__Supplied material__
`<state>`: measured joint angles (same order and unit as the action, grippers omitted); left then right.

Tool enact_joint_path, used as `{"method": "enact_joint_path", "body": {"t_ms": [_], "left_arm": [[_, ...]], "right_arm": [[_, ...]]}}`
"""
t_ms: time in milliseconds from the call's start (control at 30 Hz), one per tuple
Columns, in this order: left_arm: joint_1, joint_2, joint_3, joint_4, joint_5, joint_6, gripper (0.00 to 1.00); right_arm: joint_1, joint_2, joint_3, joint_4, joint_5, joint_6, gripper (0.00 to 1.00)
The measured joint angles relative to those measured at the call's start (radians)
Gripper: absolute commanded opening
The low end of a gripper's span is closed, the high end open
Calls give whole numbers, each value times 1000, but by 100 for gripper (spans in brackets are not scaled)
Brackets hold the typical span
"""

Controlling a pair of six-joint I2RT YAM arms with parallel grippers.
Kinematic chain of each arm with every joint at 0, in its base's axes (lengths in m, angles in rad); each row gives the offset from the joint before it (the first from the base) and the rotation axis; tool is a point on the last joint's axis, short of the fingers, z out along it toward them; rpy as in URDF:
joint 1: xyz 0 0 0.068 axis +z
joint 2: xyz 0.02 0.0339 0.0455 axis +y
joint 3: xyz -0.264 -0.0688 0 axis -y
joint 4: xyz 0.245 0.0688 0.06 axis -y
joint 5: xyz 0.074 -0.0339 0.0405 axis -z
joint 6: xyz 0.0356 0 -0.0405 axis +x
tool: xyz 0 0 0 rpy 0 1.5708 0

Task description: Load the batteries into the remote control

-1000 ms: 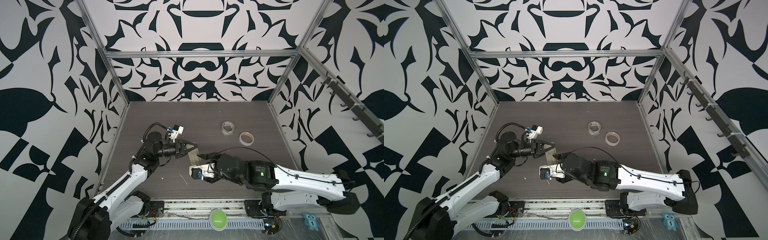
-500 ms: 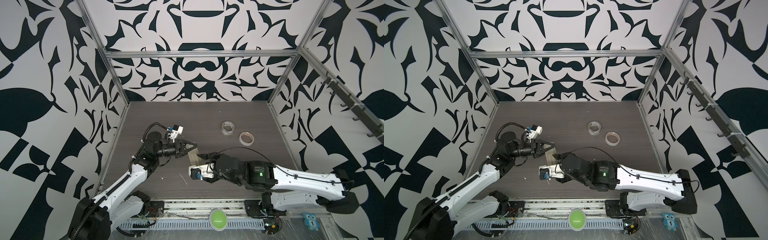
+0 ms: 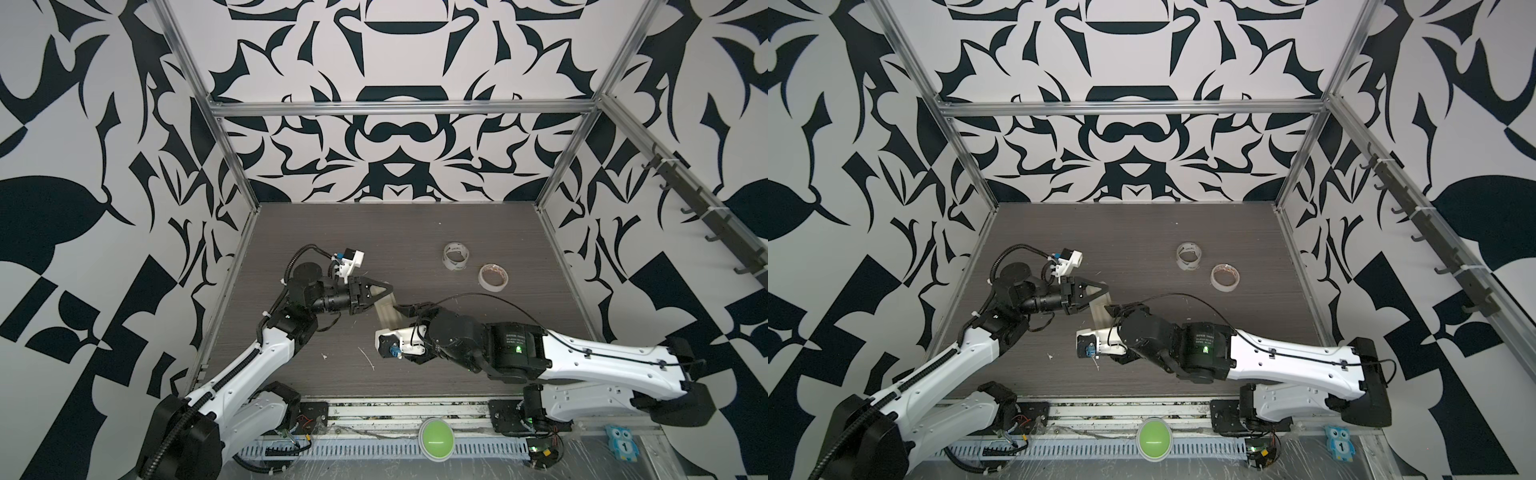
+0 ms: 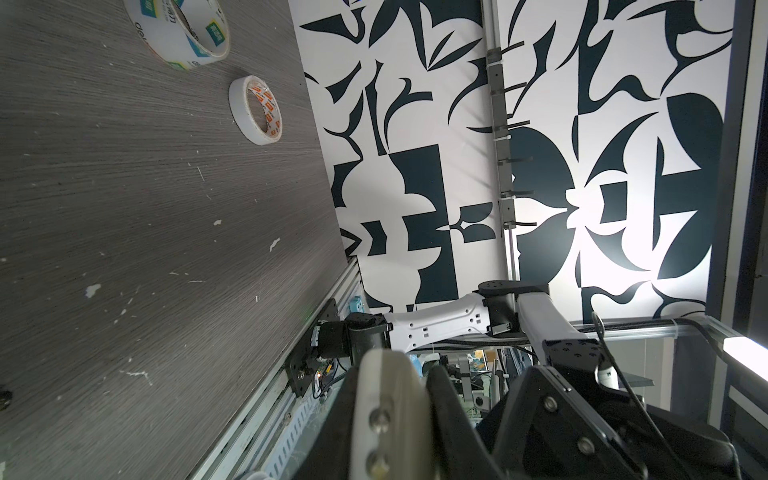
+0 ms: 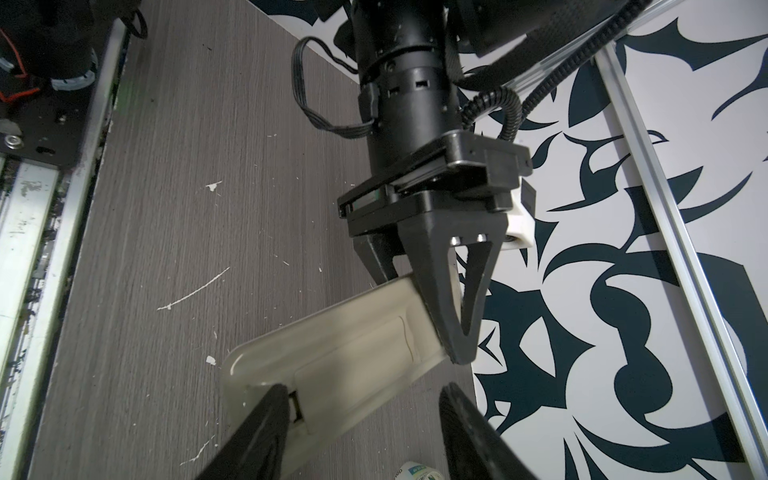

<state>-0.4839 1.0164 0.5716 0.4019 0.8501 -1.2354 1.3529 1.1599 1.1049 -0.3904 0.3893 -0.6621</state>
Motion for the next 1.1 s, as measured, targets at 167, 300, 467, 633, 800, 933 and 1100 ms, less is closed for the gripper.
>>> {"method": "enact_joint_path", "body": {"t_ms": [167, 300, 467, 633, 800, 933, 1100], "left_arm": [[-1, 0, 0, -2, 5, -1, 0], [-6, 0, 0, -1, 17, -7, 0], [-6, 1, 0, -1, 21, -7, 0], [-6, 1, 0, 0, 29, -7, 0], [-6, 0, 0, -1, 34, -4, 0], [-6, -1, -4, -1, 41, 2, 0], [-6, -2, -8, -2, 47, 7, 0]], "right_arm": [[2, 1, -12, 37, 28, 15, 62], [-2, 2, -29, 87, 67, 48, 62], [-3, 2, -42, 115, 83, 70, 62], [-3, -16, -42, 88, 31, 87, 62], [-3, -26, -22, 17, -38, 100, 62], [-3, -26, -10, -16, -57, 103, 62], [-3, -17, -5, -28, -64, 103, 62]]}}
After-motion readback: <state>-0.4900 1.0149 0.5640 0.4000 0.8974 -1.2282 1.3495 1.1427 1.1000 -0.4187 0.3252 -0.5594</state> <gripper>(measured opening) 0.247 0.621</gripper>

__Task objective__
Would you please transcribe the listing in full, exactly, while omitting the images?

__Expected answer__
`<state>`: measured joint angles (same order and unit as the action, grippers omitted); left then right.

Tool enact_joint_path, used as `{"method": "enact_joint_path", "body": {"t_ms": [_], "left_arm": [[_, ...]], "right_arm": [[_, ...]]}}`
"""
t_ms: time in milliseconds from the call's start (control at 30 Hz), one per tuple
Columns, in this order: left_arm: joint_1, joint_2, joint_3, joint_4, joint_5, joint_6, gripper (0.00 to 1.00); right_arm: joint_1, joint_2, joint_3, joint_4, joint_5, joint_6, gripper (0.00 to 1.00)
The measured joint angles relative to those measured at the call's start (radians)
Gripper: absolute commanded opening
The low end of a gripper's span is closed, the high end open
Calls give whole numbers, each value times 1000, but by 100 for gripper (spans in brackets are not scaled)
Brackets hold the typical span
"""

Controlling a pair of six-joint I2RT YAM arms with parallel grippers.
Kinematic chain of each arm with every joint at 0, in its base's axes (lengths in m, angles in rad); each row gives the offset from the joint before it (the first from the base) and the rotation axis; tool is a point on the last joint's axis, short of the fingers, z out along it toward them; rpy as in URDF:
joint 1: xyz 0 0 0.068 axis +z
joint 2: xyz 0.02 0.0339 0.0455 axis +y
joint 3: xyz -0.264 -0.0688 0 axis -y
joint 4: xyz 0.245 0.0688 0.06 axis -y
joint 5: xyz 0.074 -0.0339 0.0405 axis -z
joint 6: xyz 0.0356 0 -0.0405 axis +x
tool: xyz 0 0 0 rpy 0 1.5708 0

Task description: Load the batteries into the remote control

-1000 ms: 
-500 ms: 
+0 ms: 
+0 ms: 
+0 ms: 

<state>-0.4839 1.0164 0.5716 0.4019 0.8501 -1.2354 1.3529 1.1599 1.1049 -0.3904 0.3893 -0.6621</state>
Motion for the next 1.1 s, as measured, targets at 167, 300, 467, 633, 800, 933 and 1100 ms, less is closed for the gripper.
>>> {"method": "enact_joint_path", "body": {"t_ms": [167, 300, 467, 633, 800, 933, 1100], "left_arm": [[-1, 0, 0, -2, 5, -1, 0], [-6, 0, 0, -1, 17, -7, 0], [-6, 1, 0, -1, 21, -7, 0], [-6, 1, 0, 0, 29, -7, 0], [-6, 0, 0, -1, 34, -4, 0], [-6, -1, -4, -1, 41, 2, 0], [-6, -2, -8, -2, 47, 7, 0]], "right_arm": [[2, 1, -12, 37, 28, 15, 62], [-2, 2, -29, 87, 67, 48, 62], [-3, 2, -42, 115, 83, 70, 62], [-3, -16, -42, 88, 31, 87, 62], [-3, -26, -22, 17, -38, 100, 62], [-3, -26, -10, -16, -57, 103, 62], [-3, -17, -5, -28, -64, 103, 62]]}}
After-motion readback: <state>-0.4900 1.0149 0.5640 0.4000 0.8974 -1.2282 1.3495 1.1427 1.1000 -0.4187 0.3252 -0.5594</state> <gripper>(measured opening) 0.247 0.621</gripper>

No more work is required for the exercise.